_Action item_: Search the records below for the string "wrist" and copy each line where it turns up.

*** Opening of Entries provided ***

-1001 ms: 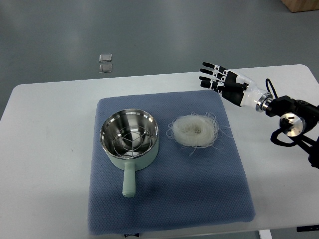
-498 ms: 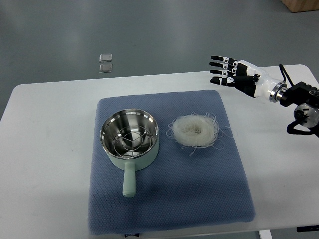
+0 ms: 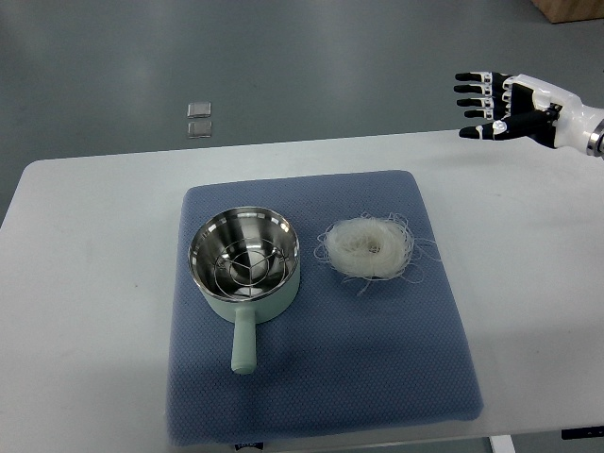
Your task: Put vermicelli into pot with right hand
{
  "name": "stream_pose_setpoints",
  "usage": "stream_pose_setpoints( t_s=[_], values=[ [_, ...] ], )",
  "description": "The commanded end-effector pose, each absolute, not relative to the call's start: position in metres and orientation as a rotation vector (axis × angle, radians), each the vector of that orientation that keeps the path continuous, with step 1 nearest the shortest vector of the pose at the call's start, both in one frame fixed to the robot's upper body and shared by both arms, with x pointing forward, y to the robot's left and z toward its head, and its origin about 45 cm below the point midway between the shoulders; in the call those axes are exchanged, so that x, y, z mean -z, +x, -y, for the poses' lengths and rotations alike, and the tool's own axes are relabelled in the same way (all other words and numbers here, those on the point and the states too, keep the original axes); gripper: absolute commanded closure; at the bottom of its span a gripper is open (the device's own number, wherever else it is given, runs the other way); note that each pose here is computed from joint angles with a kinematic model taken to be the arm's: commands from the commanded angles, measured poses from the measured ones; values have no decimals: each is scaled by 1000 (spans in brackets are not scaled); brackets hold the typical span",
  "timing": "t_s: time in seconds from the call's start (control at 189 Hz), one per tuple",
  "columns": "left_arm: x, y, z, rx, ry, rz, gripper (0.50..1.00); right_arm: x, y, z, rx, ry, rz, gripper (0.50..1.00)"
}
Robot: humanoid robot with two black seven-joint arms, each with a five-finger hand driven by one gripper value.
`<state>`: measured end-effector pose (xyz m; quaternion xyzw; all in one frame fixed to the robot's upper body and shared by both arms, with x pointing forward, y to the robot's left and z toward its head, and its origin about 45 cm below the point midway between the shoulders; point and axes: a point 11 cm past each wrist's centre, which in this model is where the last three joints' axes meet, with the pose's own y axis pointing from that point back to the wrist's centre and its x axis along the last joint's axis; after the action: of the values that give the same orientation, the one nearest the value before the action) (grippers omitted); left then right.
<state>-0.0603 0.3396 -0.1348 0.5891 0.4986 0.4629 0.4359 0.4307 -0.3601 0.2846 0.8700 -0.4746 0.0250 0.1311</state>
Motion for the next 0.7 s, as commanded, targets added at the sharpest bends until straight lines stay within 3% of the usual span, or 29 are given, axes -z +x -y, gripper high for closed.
stream_pose_setpoints(
  t_s=[0.0,0.445,0.694],
  values=[
    [135,-60,-340,-1152,1466,-1239,500,-286,425,365,-92,2538,1327,572],
    [135,-61,-340,-1151,1467,-1241,500,-275,407,338,-303,2523,1076,574],
    [135,-61,-340,-1151,1467,-1241,500,-252,384,292,-414,2528,846,574]
  ],
)
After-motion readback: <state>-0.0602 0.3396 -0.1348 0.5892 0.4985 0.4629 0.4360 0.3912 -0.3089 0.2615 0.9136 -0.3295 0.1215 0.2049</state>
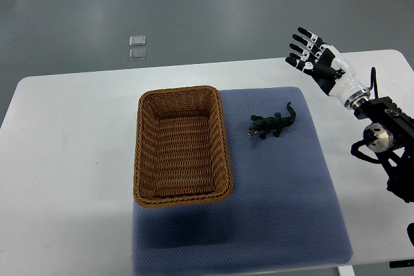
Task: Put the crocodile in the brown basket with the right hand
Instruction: 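Move the right hand toward the green toy crocodile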
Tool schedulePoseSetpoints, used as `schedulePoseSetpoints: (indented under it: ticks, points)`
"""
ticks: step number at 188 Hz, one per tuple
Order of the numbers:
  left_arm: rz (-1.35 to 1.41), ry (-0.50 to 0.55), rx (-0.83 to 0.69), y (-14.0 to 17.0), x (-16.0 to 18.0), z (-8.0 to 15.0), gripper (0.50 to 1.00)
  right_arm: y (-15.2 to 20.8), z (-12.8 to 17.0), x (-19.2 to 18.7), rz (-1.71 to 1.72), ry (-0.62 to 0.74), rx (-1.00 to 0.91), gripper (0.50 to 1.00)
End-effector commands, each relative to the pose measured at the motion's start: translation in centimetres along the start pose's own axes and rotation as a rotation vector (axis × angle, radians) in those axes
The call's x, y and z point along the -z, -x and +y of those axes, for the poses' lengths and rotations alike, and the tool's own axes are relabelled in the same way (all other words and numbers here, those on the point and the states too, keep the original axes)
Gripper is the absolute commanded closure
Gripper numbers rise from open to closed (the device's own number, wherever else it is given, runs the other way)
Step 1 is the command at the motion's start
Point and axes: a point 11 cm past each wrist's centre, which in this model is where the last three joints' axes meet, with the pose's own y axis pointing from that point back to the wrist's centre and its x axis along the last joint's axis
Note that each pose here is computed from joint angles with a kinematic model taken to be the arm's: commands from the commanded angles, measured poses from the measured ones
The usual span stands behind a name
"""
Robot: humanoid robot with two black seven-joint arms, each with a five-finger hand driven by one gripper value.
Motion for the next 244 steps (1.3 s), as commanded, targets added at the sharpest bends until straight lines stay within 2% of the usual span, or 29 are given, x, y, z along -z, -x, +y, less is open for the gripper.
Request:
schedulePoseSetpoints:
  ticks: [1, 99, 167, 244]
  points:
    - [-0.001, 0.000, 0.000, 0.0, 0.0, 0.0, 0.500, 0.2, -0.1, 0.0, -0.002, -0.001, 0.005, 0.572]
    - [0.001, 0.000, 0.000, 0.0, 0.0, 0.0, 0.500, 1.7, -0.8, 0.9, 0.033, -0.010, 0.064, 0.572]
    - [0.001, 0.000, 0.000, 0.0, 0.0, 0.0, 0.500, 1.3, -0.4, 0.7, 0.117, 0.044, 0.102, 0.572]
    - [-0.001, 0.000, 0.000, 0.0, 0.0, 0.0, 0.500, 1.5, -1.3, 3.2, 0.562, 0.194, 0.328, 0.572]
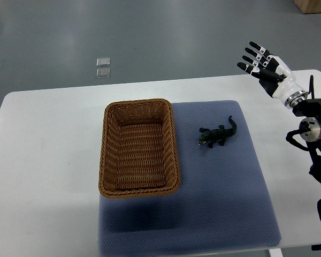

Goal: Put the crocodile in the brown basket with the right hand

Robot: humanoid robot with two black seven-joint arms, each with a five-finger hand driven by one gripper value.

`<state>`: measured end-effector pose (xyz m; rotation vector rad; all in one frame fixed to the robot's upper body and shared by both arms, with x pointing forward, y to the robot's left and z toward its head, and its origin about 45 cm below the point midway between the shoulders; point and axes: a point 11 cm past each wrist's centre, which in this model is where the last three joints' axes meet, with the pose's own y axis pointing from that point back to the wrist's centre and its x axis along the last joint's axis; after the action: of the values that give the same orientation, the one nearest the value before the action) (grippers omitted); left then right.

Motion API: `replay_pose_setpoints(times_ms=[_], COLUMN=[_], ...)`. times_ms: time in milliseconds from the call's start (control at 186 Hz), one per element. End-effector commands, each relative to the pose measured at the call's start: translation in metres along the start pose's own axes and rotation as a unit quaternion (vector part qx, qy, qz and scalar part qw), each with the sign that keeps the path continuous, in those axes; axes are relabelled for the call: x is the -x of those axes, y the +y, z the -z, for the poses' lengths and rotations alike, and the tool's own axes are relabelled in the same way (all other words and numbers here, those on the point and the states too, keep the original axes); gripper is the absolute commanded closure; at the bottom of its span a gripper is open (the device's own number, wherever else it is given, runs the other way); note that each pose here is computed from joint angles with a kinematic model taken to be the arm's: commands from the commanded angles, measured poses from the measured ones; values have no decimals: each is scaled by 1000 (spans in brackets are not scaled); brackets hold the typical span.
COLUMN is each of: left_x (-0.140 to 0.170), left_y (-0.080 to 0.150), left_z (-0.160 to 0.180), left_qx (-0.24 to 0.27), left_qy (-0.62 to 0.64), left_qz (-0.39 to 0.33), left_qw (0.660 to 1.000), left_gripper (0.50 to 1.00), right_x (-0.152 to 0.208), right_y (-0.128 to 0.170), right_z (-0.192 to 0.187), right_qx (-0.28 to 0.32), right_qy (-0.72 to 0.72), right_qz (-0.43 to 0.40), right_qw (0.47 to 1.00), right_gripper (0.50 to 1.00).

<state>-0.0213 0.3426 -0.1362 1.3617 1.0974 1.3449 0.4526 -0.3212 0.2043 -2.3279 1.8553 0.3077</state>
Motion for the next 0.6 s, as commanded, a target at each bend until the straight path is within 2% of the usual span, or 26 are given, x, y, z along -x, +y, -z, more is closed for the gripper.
replay_pose_setpoints(times_ms=[0, 410, 593], left_x=[0, 0, 0], left_y=[0, 0, 0], left_z=[0, 0, 0], left_qx=[0, 0, 0], left_qy=[1, 0, 0], left_qz=[0, 0, 0], left_qw=[1000, 1000, 1000], left_gripper=[500, 500, 500], right_x=[5, 16, 16], right_y=[-1, -3, 0], right_z=[2, 9, 11], right_qx=[-3, -4, 35], right_qy=[3, 26, 101], right_qz=[8, 34, 82], right_qw=[1000, 999, 991], right_gripper=[572, 572, 572])
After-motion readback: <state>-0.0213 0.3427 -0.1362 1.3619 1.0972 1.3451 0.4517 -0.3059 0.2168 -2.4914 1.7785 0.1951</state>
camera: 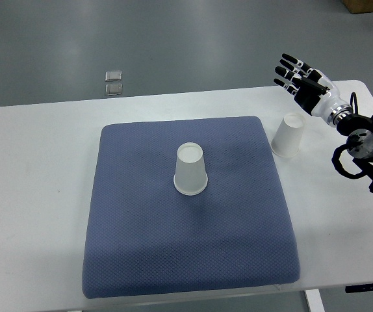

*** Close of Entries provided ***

_Exercise solution_:
`<state>`: measured end-effector pose (xyz m; quaternion xyzw; all in one frame fixed to the robot's upper body and shared by both arms, with x pointing forward, y to the robot's left and z toward its head, and its origin about 45 cm below the point midway between the shoulders; point and axes: a point 11 cm past each wrist's centre, which in this model is where the last three joints' axes meet, with the pose's own y axis pointing from that point back to the wrist's centre and its x axis along the last joint's axis; after the action: of the values that give the same orientation, the one nearest the value before the action) (grippers omitted); left then right.
Point and axes: a point 11 cm past each wrist's centre, which in this model is where the last three joints' axes meet, with the pose's own y axis pointing from that point back to the wrist's centre and its x axis along the last joint's axis
`<state>`: measured end-effector pose (xyz m; rotation vector rad; all in one frame fixed to the robot's upper body and shared by both arms, with x pointing forward, y to the robot's left and z toward its head, and its origin about 45 cm below the point midway between the shoulders; point and axes: a point 11 cm past each wrist's centre, which in this model is where the last three joints' axes meet, with the pose's own y axis pointing from that point back to the wrist's centre and its x axis along the last joint's axis; after the action: of the values that give the same orientation, the one nearest the value before the action) (grippers omitted); left then right.

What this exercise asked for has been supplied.